12-30-2013 06:31 AM
I have a hierarchically structured data set with count outcomes across approximately 75,000 records (nested within about 68 level-2 units). I've utilized completely unconditional models to explore model fit, looking at poisson, negative binomial, and the zero-inflated flavors of both of these. Based on model fit values, graphical depictions, etc., the data appear to be zero-inflated negative binomial. Now, of course, i would like to proceed exploring related predictors of both the zero-inflated portion and the negative binomial processes.
I have about 10 predictors that i want to explore, based on both theory and use of a multi-level logistic and negative binomial models via glimmix to establish ballpark starting values. I submitted a model with these predictors, including starting values, a few days ago and it's still churning. Am i asking too much (i.e. the model is too complex) given the size of the data? Is there any way i can speed things up?
12-30-2013 12:22 PM
Have you looked at the SAS-L archives for NLMIXED posts, especially those by Dale McLerran, Matt Zack and David Cassell?
I am going to guess that reparameterization so that boundary effects are not as noticeable is what needs to be done. Also worrisome would be some sort of quasi-separation for the probability of a zero across the level-2 units. If that happens, well, there is the R package glmer(), but I don't think you would be happy with that either, as I don't think you will be able to load everything into RAM, given the data and the possible size of the matrixes involved.
So, if reparameterizing doesn't work, then you might have to go for a Bayesian approach that uses Monte Carlo methods. What is the parameterization you are currently using, if you don't mind sharing?
12-30-2013 03:44 PM
Here's the code i've been using...any insights for improvements are greatly appreciated:
proc nlmixed data=mtest.&fn method=gauss qpoints=50;
zinb_p=min(max(1/(1 + exp(-(a0 + u0a))), 1E-200), 1-1E-200);
eta_nb=b0 + bsex + basian + bblack + bhisp + bamind + bmulti + bec + blep + boverage + u0b + ln;
etaxB=b0 + bsex + basian + bblack + bhisp + bamind + bmulti + bec + blep + boverage + ln;
etaxBzG=b0 + bsex + basian + bblack + bhisp + bamind + bmulti + bec + blep + boverage + u0b + ln;
lambda = exp(eta_nb);
p_else=(1-zinb_p)*exp(lgamma(numdaysoss+(1/k)) - lgamma(numdaysoss+1) - lgamma(1/k) +numdaysoss*log(k*lambda) - (numdaysoss+(1/k))*log(1+k*lambda));
if numdaysoss=0 then loglike = log(p0);
else loglike = log(p_else);
model numdaysoss ~ general(loglike);
random u0a u0b ~ normal([mu_a0, mu_b0], [usiga, cov_uab, usigb]) subject=school_id out=rand_zinb (keep=school_id effect estimate);
12-31-2013 08:28 AM
There is one parameter I have a question about--ln, appearing in the three eta definitions. It doesn't have a starting value in the parms statement, and so will start out equal to 1. Is that a reasonable value? What does it estimate? Probably won't help the convergence problem much, but...

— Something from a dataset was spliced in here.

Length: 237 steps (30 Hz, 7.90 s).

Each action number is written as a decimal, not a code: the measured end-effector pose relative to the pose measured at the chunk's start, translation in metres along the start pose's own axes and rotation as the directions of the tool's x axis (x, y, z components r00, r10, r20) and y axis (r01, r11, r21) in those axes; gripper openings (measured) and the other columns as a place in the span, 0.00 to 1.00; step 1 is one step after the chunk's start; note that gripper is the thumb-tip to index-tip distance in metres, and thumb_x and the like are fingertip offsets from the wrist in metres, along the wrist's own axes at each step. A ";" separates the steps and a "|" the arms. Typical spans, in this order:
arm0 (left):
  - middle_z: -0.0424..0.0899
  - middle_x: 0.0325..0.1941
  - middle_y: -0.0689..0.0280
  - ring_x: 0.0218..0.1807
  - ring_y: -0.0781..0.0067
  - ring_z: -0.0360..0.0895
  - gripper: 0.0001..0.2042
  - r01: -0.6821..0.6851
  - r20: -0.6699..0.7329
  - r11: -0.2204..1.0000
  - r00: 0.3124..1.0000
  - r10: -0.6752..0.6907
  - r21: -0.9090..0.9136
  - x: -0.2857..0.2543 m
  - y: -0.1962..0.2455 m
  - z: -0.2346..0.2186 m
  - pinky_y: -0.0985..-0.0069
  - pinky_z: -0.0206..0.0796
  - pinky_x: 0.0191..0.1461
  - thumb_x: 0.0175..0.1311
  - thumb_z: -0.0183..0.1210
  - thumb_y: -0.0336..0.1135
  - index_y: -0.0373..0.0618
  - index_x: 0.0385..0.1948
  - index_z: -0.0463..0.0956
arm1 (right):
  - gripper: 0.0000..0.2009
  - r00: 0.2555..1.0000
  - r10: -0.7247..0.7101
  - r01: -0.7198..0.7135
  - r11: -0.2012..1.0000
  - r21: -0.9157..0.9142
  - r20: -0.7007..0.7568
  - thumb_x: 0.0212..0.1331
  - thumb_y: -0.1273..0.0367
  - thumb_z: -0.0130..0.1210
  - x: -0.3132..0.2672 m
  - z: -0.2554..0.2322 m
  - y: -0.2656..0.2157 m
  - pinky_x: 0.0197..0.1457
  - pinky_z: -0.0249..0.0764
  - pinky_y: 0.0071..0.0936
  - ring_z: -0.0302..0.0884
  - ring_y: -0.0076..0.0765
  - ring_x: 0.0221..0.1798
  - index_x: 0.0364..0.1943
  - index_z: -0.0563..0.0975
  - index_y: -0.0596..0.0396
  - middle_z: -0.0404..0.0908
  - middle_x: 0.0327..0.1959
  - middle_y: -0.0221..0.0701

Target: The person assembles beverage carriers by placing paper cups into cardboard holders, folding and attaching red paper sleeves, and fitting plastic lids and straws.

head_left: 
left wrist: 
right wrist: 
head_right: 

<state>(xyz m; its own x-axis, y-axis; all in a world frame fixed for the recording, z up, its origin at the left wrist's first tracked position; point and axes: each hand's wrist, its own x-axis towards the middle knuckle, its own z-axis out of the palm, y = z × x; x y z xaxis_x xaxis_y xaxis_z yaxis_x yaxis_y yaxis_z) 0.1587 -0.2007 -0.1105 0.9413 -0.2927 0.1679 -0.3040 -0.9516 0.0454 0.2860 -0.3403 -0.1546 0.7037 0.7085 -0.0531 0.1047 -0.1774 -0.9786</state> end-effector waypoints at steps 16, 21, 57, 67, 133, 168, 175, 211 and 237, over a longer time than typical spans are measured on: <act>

Also what are all of the "a" parameters used for? It appears that only a0 appears in any of the expressions (defining zinp_b). You may need to include these in the zinp_b definition to match what your source data came up with. Again, not real sure that it will help the convergence.
And while I don't have ANY experience with it, the OPTCHECK option on the NLMIXED statement might help move things along, but I am guessing about that, based solely on how it is described in the documentation.
12-31-2013 11:36 AM
Sorry, the 'a' variables should all be included on the zinb_p definition. These model the zero inflation portion. The ln variable is the offset, or the log of the days enrolled in school (here in my example), as some subjects have differing number of days that they can be suspended. I'll look into the optcheck feature.
12-31-2013 12:25 PM
If it is an offset, ln(median days suspended) is a good initial value. Just don't let it overload the exponentiation. Since all of the other parameters sum to about -1, I don't think this is the problem. I think the optimization is having a hard time with some schools having a much higher rate of zero inflation than others. If this were a strictly fixed effects situation, I might suggest finite mixture models, mixing a negative binomial with a constant, as in a hurdle model. But the standard errors won't work--everything will be dominated by the schools with a greater number of observations.